During my winter break I had time to experiment with new lunch recipes, including this stuffed portobello mushroom. I found it in a weight watchers cook book and it has now become one of my favorite lunches. The meal is actually so filling it’s hard to believe it’s only 300 calories!
- 2 portobello mushroom caps
- 1 link Italian turkey sausage
- 4 oz canned artichoke hearts; drained and sliced
- 1/4 cup red onion; diced
- 1/2 red bell pepper; diced
- 1 Tbsp seasoned bread crumbs
- 1/2 Tbsp olive oil
- 3 Tbsp shredded Parmesan cheese
- Cooking Spray
- Preheat oven to 375 degrees. Coat a 9×13 baking dish with cooking spray.

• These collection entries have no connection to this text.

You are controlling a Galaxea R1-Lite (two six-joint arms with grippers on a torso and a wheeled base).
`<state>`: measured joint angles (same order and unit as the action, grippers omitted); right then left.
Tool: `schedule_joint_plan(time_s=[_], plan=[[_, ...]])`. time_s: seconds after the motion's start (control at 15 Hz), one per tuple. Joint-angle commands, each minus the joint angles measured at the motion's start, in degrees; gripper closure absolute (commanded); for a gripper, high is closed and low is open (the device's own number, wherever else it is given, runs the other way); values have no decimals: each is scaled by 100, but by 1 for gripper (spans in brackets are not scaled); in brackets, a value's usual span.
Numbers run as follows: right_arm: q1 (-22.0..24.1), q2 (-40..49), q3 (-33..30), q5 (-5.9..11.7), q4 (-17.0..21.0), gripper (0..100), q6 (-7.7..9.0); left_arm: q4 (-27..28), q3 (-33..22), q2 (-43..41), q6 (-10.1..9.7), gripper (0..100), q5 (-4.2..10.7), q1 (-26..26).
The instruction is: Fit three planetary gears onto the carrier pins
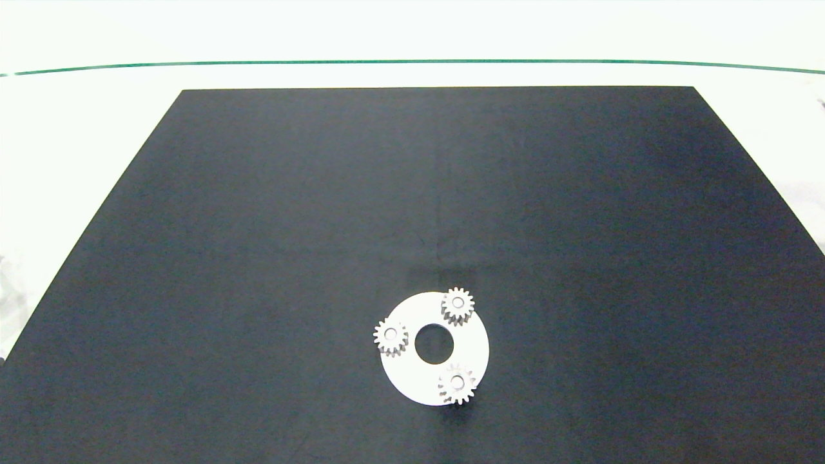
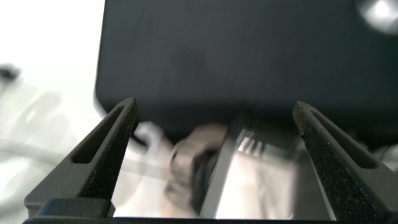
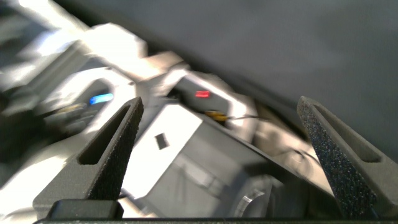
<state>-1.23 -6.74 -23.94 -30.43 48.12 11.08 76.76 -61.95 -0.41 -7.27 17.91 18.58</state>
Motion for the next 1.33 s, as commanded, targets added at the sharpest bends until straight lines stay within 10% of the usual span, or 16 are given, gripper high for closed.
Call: schedule_joint_plan(time_s=[0.07,0.27,1.33], plan=[[123,665,56,1083,31,0,-519,-338,298,41,-249,0,-33,5],[123,665,-445,1654,5,0,-871,-469,518,41,-478,0,-59,5],[-369,-776,-1693,1672,523,0,-1512,-724,491,1263,-223,0,-86,-285]])
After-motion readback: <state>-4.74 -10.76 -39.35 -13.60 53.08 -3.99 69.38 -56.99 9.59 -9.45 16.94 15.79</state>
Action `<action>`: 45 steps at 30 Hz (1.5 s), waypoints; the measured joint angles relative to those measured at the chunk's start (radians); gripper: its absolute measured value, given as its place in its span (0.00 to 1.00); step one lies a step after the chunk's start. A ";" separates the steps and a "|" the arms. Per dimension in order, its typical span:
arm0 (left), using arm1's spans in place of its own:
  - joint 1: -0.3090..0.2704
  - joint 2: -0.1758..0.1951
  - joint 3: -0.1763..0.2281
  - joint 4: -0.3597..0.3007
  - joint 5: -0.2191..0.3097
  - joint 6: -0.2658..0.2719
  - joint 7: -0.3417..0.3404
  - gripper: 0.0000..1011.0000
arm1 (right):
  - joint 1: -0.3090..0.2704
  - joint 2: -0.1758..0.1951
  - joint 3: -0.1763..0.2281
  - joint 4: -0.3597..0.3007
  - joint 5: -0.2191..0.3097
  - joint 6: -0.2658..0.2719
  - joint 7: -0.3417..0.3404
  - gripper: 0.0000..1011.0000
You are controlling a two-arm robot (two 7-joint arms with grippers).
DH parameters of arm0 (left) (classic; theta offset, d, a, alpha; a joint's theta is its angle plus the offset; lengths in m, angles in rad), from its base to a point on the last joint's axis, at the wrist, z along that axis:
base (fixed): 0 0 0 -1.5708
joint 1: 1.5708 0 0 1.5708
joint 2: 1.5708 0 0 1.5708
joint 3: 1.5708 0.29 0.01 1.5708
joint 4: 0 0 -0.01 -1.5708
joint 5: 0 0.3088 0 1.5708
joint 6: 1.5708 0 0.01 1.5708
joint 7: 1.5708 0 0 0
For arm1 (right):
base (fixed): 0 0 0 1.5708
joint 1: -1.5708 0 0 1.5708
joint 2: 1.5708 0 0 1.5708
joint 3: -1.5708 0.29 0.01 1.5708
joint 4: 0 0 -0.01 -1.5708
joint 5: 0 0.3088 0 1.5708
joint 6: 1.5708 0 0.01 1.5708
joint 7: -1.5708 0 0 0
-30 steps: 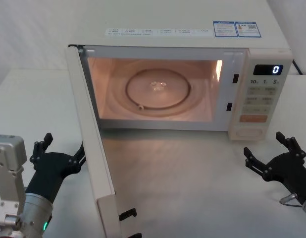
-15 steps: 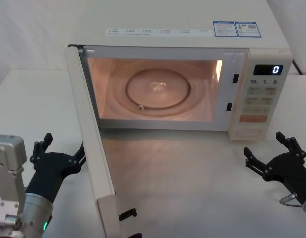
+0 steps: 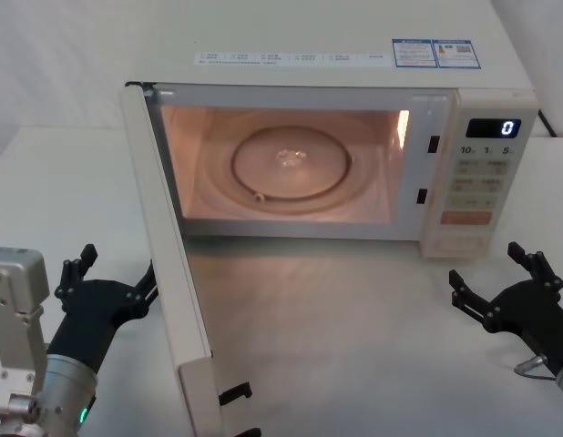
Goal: Press the button to open the microwave door with one hand; close the microwave door with the other hand.
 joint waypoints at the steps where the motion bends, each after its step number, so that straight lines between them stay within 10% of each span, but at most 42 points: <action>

- Cut off mushroom stems and remove the veins. Place in baking dish, bottoms up, and bake for 10 minutes until mushrooms are tender.
- Heat oil in a large pan over medium high heat. Add sausage, artichoke hearts, onion, and pepper; sauté for about 5 minutes, or until sausage is browned.
- Mix in bread crumbs and 2 Tbsp parmesan cheese.
- Top each mushroom with sausage mixture. Return to oven for another 10 minutes.
- Add the rest of the parmesan to the top of each mushroom; return to oven for about 1 minute or until cheese has melted. (makes 2 servings)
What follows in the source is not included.